Montesano Marcos, Hyytiäinen Heidi, Wettstein Rodolfo, Palva E Tapio
Department of Biosciences, Division of Genetics, University of Helsinki, Box 56, 00014 Finland.
Plant Mol Biol. 2003 May;52(1):177-89. doi: 10.1023/a:1023981631596.
Identification of Solanum tuberosum genes responsive to culture filtrates (CF) from Erwinia carotovora subsp. carotovora led to the isolation of a full-length cDNA with high sequence similarity to several alcohol dehydrogenases. Accumulation of transcripts corresponding to this defence-related alcohol dehydrogenase (drd-1) was rapidly induced in CF-treated and wounded plants. The gene was also responsive to molecules involved in defence signalling such as salicylic acid, methyl jasmonate and ethylene. To elucidate the biochemical function of DRD-1, its cDNA was expressed in Escherichia coli. Enzymatic assays revealed that DRD-1 is an alcohol:NADP+ oxidoreductase with preference for various aromatic and aliphatic aldehydes. The enzyme exhibited high activity with several aldehydes including 2-methoxybenzaldehyde, 3-methoxybenzaldehyde, salicylaldehyde, o-vanillin, cinnamaldehyde, hydrocinnamaldehyde, hexanal and octanal. Identification of the reaction product by thin-layer chromatography confirmed the reduction of aldehydes to alcohols. Enzymatic activity measured with 2-methoxybenzaldehyde as a substrate was increased in salicylic acid- or methyl jasmonate-treated plants. These data suggest that DRD-1 may play an important role in potato defence response to Erwinia carotovora.
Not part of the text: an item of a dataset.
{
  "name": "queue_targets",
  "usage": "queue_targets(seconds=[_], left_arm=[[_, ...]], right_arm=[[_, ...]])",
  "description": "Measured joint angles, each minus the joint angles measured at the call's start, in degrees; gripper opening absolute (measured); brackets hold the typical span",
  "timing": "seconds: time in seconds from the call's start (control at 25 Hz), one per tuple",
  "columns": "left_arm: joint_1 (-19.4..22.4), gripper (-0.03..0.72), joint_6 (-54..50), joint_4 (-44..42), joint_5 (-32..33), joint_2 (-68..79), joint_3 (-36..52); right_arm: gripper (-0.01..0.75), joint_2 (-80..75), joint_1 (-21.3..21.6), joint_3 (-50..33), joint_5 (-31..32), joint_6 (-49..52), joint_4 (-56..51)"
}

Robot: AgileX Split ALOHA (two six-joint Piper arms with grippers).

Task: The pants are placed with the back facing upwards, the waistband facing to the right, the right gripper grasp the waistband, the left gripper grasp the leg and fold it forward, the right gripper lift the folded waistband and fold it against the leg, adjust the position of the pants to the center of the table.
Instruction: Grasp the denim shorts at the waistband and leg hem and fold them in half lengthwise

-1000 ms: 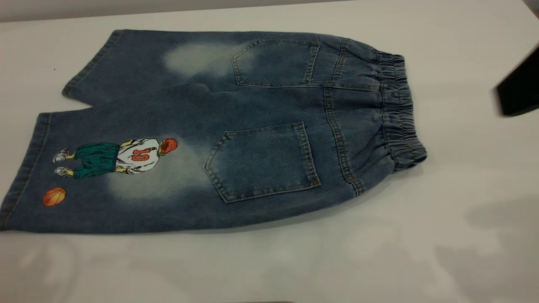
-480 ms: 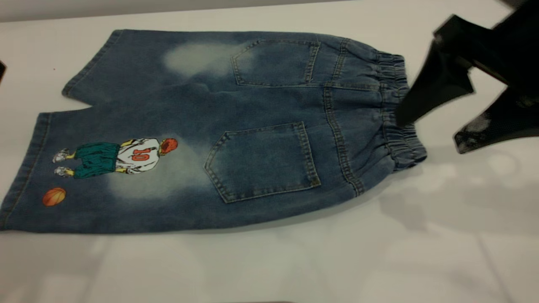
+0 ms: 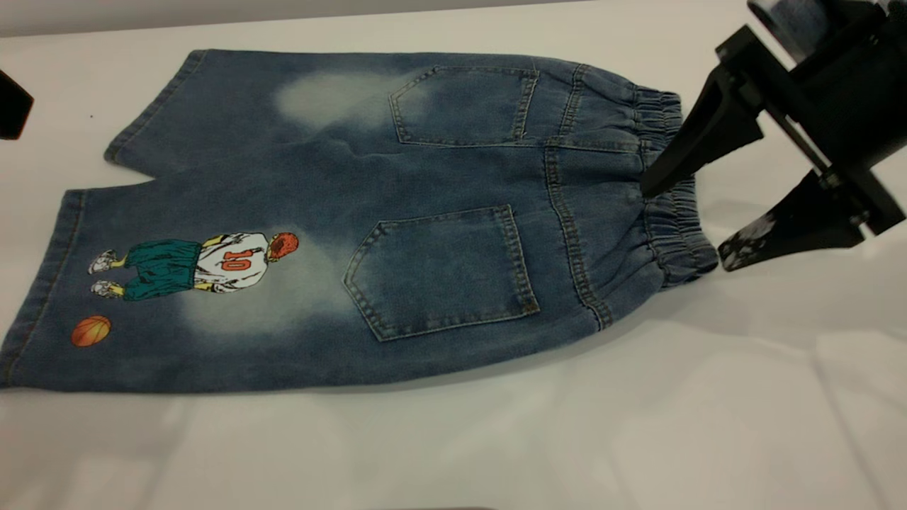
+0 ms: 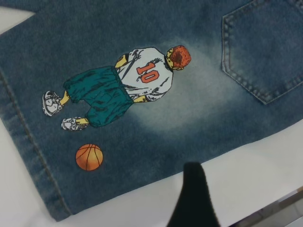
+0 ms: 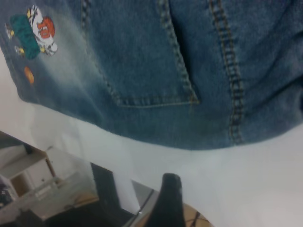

对来自胡萝卜软腐欧文氏菌胡萝卜软腐亚种的培养滤液(CF)有响应的马铃薯基因的鉴定,导致分离出一个与几种乙醇脱氢酶具有高度序列相似性的全长cDNA。在CF处理和受伤的植物中,与这种防御相关的乙醇脱氢酶(drd-1)对应的转录本积累迅速被诱导。该基因对参与防御信号传导的分子如水杨酸、茉莉酸甲酯和乙烯也有响应。为了阐明DRD-1的生化功能,其cDNA在大肠杆菌中表达。酶活性测定表明,DRD-1是一种乙醇:NADP +氧化还原酶,对各种芳香族和脂肪族醛有偏好。该酶对包括2-甲氧基苯甲醛、3-甲氧基苯甲醛、水杨醛、邻香草醛、肉桂醛、氢化肉桂醛、己醛和辛醛在内的几种醛表现出高活性。通过薄层色谱法鉴定反应产物证实了醛被还原为醇。以2-甲氧基苯甲醛为底物测定的酶活性在水杨酸或茉莉酸甲酯处理的植物中增加。这些数据表明,DRD-1可能在马铃薯对胡萝卜软腐欧文氏菌的防御反应中起重要作用。